(What needs to be done) Set down the data below word for word, and leave the images aside.

--- The data ---

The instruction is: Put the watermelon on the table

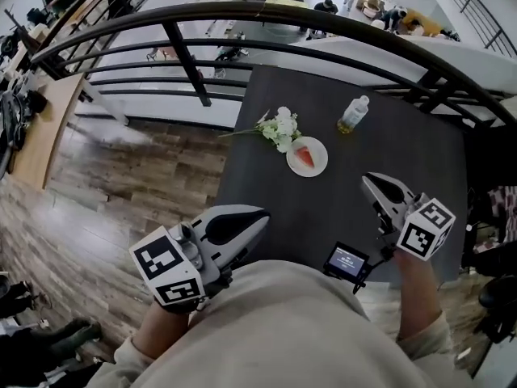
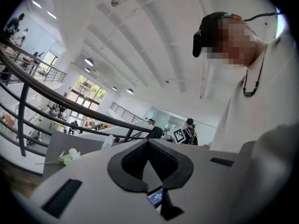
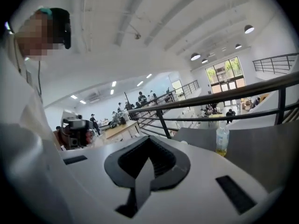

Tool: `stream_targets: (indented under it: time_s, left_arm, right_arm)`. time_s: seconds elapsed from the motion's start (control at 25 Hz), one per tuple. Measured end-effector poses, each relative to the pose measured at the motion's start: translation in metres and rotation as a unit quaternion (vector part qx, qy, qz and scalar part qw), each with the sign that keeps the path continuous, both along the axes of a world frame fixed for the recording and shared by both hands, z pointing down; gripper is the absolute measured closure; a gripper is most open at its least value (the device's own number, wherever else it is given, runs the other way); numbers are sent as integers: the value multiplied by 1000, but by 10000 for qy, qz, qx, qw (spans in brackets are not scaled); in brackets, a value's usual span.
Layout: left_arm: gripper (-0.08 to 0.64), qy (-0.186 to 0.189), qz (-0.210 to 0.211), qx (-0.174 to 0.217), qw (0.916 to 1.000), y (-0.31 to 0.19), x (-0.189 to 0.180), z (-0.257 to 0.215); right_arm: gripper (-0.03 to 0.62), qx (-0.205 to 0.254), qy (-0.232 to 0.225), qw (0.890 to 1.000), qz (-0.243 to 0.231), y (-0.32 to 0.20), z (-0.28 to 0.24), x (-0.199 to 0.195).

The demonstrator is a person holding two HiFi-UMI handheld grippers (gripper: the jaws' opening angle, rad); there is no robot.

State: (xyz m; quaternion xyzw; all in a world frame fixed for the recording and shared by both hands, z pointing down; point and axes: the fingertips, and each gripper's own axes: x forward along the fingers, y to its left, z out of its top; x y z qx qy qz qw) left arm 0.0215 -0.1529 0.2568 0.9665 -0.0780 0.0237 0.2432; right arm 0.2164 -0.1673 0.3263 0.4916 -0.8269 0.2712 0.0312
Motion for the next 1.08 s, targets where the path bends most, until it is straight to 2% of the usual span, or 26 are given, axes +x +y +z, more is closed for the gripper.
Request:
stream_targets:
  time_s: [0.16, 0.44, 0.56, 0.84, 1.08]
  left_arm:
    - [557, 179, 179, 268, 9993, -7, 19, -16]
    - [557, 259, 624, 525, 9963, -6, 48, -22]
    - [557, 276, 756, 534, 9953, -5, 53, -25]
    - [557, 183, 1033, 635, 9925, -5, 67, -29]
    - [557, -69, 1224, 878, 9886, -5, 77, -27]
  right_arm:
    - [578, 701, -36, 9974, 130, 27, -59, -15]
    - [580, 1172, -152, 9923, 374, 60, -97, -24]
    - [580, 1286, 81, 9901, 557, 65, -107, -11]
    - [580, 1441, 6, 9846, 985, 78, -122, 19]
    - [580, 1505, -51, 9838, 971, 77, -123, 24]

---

(Exercise output)
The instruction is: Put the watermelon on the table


Tool: `stream_targets: (indented under it: time_s, left_arm, right_arm)`. time_s: seconds elapsed from the motion's start (control at 25 Hz), one per tuple. Measured end-effector poses, each relative to the pose measured at the motion's start: translation in metres and rotation as a unit quaternion (vector part qx, qy, qz and scalar part qw), each with the sign that keeps the path continuous, both along the axes of a world frame fixed for the recording and shared by both hands, z pointing down; gripper is the absolute measured closure; a gripper is most open at its least value (the device's own number, wherever else it is given, runs the other way); numbers are sent as integers: the value multiplied by 1000, but by 10000 for qy, qz, qx, qw (spans in brackets are not scaled); in brackets, a value's usual span.
Layout: left_arm: gripper (-0.08 to 0.64), qy (-0.186 to 0.189), qz (-0.210 to 0.211), qx (-0.174 to 0.217), qw (0.916 to 1.000), y (-0.31 to 0.19), x (-0.189 to 0.180), z (-0.257 to 0.215); right_arm: gripper (-0.03 to 0.62), qx (-0.205 to 0.254), qy (-0.232 to 0.225), qw (0.890 to 1.000), qz (-0.243 to 0.231), y (-0.32 to 0.20), z (-0.28 to 0.24), x (-0.199 to 0.195).

The demonstrator is a person holding two HiFi-UMI handheld grippers (gripper: the jaws' opening angle, rad); there is no robot.

State: (xyz m; quaternion xyzw; all in a world frame fixed for the recording and shared by both hands, z pointing down; point and axes: the fingertips, and each gripper's own axes: x forward along the fingers, y to its left, z out of its top; x y z qx qy qz qw) left arm 0.0215 -0.1529 0.2568 0.9665 -0.0780 0.0237 0.2432; right arm 0.2164 -0.1673 0.3263 0.4916 -0.8269 0.2712 0.0312
Motion for the next 1.08 s, targets where the path bends most, until it is straight to 2% of the usual span, or 26 are given, axes +x +y +z, more is closed for the gripper.
Request:
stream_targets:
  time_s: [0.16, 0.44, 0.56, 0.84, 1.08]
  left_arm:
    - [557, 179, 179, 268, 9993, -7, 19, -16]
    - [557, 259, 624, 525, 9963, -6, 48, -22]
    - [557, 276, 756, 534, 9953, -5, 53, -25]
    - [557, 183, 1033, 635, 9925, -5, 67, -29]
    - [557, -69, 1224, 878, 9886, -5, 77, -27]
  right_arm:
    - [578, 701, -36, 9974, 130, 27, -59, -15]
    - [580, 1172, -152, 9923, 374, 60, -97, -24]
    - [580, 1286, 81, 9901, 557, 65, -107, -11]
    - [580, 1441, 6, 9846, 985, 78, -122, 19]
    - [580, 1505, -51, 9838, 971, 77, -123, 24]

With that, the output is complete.